Reproduce exactly the lines from the start of the records through the line containing "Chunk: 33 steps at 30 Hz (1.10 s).", both included. Leave the pictures out.

Exercise material:
· · ·

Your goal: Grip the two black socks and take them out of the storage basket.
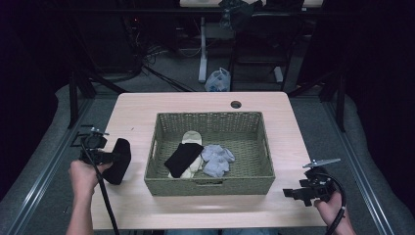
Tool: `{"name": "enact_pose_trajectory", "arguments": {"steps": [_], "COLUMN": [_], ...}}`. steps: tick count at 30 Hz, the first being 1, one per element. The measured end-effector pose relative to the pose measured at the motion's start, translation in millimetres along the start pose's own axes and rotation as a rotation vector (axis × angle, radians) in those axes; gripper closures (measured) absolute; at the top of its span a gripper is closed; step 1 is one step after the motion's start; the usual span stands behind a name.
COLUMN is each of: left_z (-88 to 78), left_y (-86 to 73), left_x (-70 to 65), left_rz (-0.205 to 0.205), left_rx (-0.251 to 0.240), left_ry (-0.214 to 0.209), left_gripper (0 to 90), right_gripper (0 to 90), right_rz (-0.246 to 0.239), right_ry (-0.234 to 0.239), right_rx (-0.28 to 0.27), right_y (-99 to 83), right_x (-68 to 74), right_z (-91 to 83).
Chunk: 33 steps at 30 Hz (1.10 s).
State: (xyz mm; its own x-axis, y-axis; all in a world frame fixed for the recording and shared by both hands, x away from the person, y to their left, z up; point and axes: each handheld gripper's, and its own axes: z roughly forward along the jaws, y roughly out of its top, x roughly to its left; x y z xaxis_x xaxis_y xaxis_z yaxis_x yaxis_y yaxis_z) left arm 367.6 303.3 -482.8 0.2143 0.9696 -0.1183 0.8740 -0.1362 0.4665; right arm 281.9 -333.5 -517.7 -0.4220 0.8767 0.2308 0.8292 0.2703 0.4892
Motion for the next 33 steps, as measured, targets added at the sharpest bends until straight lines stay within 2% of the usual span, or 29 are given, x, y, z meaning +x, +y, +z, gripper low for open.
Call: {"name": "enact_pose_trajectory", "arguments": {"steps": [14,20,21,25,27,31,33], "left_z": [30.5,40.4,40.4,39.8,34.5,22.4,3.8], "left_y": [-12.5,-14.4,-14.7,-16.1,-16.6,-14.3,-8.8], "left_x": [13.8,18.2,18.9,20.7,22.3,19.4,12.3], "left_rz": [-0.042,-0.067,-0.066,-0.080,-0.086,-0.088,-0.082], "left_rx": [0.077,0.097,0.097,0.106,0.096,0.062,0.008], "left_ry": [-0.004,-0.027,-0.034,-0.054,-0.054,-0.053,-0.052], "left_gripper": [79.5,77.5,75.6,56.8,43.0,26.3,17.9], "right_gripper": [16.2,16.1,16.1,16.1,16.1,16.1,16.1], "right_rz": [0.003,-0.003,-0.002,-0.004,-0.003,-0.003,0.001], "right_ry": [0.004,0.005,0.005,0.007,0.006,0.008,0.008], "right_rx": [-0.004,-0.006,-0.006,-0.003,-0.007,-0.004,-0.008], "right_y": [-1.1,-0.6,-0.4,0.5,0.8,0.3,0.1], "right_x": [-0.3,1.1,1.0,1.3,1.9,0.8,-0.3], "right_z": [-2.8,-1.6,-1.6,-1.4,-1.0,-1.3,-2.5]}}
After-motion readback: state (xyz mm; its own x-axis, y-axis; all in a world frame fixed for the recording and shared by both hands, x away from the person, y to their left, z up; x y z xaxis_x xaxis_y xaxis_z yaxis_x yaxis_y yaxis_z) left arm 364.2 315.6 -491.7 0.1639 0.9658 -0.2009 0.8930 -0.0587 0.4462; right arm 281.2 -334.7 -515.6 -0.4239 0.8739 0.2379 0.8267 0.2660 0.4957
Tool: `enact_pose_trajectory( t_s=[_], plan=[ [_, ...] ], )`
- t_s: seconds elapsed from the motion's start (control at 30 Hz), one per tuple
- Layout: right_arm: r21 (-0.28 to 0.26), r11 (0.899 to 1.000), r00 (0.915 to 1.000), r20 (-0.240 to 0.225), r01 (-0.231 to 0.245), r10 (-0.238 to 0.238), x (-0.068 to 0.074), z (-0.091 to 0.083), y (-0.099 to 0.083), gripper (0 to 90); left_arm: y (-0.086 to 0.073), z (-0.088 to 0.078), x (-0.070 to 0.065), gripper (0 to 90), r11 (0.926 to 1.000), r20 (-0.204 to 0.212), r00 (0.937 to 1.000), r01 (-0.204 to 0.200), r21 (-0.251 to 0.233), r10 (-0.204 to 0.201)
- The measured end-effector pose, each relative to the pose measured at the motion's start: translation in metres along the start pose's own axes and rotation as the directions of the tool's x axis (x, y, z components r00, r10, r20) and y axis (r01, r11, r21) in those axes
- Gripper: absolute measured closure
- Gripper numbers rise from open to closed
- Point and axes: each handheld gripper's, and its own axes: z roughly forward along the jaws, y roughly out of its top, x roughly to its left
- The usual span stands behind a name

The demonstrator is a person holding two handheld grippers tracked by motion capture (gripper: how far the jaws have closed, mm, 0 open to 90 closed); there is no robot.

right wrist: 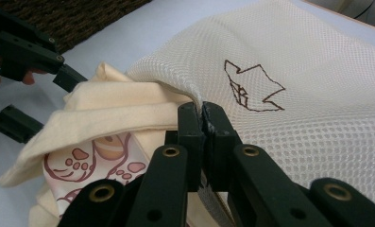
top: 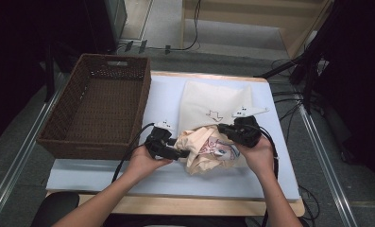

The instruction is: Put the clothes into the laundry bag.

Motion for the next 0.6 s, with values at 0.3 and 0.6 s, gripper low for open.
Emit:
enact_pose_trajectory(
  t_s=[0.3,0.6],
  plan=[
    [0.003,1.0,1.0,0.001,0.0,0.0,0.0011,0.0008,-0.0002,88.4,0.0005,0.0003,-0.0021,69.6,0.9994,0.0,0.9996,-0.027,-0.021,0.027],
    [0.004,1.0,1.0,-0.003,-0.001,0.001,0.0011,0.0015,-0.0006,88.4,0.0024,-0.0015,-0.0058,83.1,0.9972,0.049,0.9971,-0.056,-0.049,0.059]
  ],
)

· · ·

Output of the task:
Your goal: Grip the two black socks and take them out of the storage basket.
Tool: `{"name": "enact_pose_trajectory", "arguments": {"steps": [_], "COLUMN": [_], ...}}`. steps: tick count at 30 Hz, the first being 1, one per element. The measured end-effector pose relative to the pose measured at the motion's start, translation in millimetres along the start pose's own axes and rotation as a rotation vector (axis × angle, radians) in those axes; gripper closures (measured) absolute; at the top of its span a gripper is closed; step 1 is one step after the motion's start; the usual span stands behind a name.
COLUMN is each of: left_z (-88 to 78), left_y (-86 to 73), left_x (-70 to 65), left_rz (-0.205 to 0.205), left_rx (-0.251 to 0.240), left_ry (-0.214 to 0.209), left_gripper (0 to 90), right_gripper (0 to 90), right_rz (-0.246 to 0.239), right_ry (-0.234 to 0.239), right_rx (-0.28 to 0.27), right_y (-99 to 83), right_x (-68 to 74), right_z (-91 to 83).
Chunk: 33 steps at 30 Hz (1.10 s).

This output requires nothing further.